Jeśli ktoś kiedykolwiek tego dokonał, musiał zapamiętać to doświadczenie. Wtedy każdy czuje się bliskim krewniakiem Prometeusza. Jak wiadomo, mityczny dobroczyńca za ogień podarowany ludzkości zapłacił okrutnymi mękami.
Tak właśnie – jako krzesanie iskry z nicości – postrzegał proces twórczy Jerzy Tchórzewski.
Co jest najbardziej charakterystyczne w jego malarstwie? Mam na myśli fazę dojrzałą, kiedy artysta uwolnił się od krakowskich i niby-surrealistych wpływów.
Pod koniec lat 60. wykoncypował i zobrazował własną formę „ożywionej, cierpiącej materii”. Nie tyle człowieka, ile jego biologiczną materię. Poszarpaną, gruzłowatą, asymetryczną. Owy twór nie ma głowy – bo ta wizja nie dotyczy myślenia, rozumu, wiedzy. To tylko tkanka, żyjąca, czująca, lecz nie główkująca. Dana i zależna od Stwórcy, nie od uwarunkowań, wychowania, wykształcenia.

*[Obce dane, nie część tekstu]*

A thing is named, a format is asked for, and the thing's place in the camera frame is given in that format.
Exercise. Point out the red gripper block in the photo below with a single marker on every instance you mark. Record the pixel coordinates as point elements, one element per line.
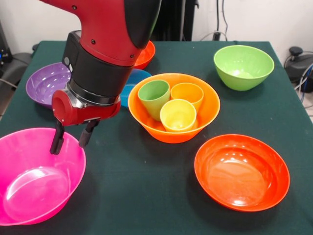
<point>88,115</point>

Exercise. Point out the green plastic cup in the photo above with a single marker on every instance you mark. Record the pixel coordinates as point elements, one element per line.
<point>152,105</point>

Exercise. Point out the yellow plastic cup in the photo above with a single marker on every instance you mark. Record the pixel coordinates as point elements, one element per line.
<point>178,117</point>

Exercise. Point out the orange plastic cup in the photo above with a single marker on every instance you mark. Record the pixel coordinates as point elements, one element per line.
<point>188,93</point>

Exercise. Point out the orange plastic bowl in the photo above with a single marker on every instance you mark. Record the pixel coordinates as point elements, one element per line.
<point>207,102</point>

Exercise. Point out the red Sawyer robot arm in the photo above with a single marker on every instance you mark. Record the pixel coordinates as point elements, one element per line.
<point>110,36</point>

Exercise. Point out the black computer tower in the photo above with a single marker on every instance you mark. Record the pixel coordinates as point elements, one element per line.
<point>3,41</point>

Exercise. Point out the pink plastic bowl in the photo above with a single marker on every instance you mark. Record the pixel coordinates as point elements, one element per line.
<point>36,176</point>

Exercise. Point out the purple plastic bowl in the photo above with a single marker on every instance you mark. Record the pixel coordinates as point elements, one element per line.
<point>44,83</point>

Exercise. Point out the blue plastic bowl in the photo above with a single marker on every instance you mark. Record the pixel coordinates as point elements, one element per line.
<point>134,78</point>

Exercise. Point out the red plastic bowl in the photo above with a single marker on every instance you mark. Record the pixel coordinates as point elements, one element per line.
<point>239,176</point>
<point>148,55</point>

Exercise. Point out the dark green table cloth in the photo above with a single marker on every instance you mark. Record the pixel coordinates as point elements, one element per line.
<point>244,117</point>

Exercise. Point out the green plastic bowl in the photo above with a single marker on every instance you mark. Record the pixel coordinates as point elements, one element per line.
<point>244,71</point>

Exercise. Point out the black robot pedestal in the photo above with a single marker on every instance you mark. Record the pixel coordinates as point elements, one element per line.
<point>176,19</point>

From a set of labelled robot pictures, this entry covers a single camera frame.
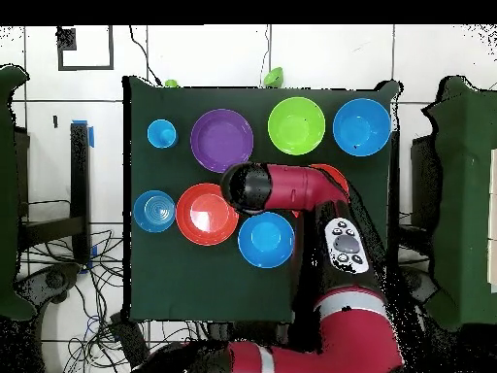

Ludzka-nieludzka istota z obrazów Tchórzewskiego zdaje się poddawana nieustannym torturom, duchowym i cielesnym. Jakże jest inna od erotycznych, surrealistycznych wizji ze szczęśliwych lat młodości! Kiedy jeszcze Tchórzewski – wraz innymi „Prometeuszami sztuki” – liczył na powojenne odrodzenie. Już w 1949 roku te nadzieje włożyli do szuflad, wraz z niepokazywanymi, niepublikowanymi pracami.
Ale przez prawie pięć lat, od wyzwolenia do ogłoszenia wszechpanującego socrealizmu, pęd ku nowoczesności widoczny był w twórczości wielu artystów z pokolenia Tchórzewskiego.
Także u niego, współzałożyciela Grupy Krakowskiej (po II wojnie była reaktywowana w 1957), swego czasu najbardziej awangardowej formacji w powojennej Polsce, „nowatorstwo” równało się surrealizm. A to znaczyło prymat zmysłów, podświadomości i skojarzeń nad kalkulacją.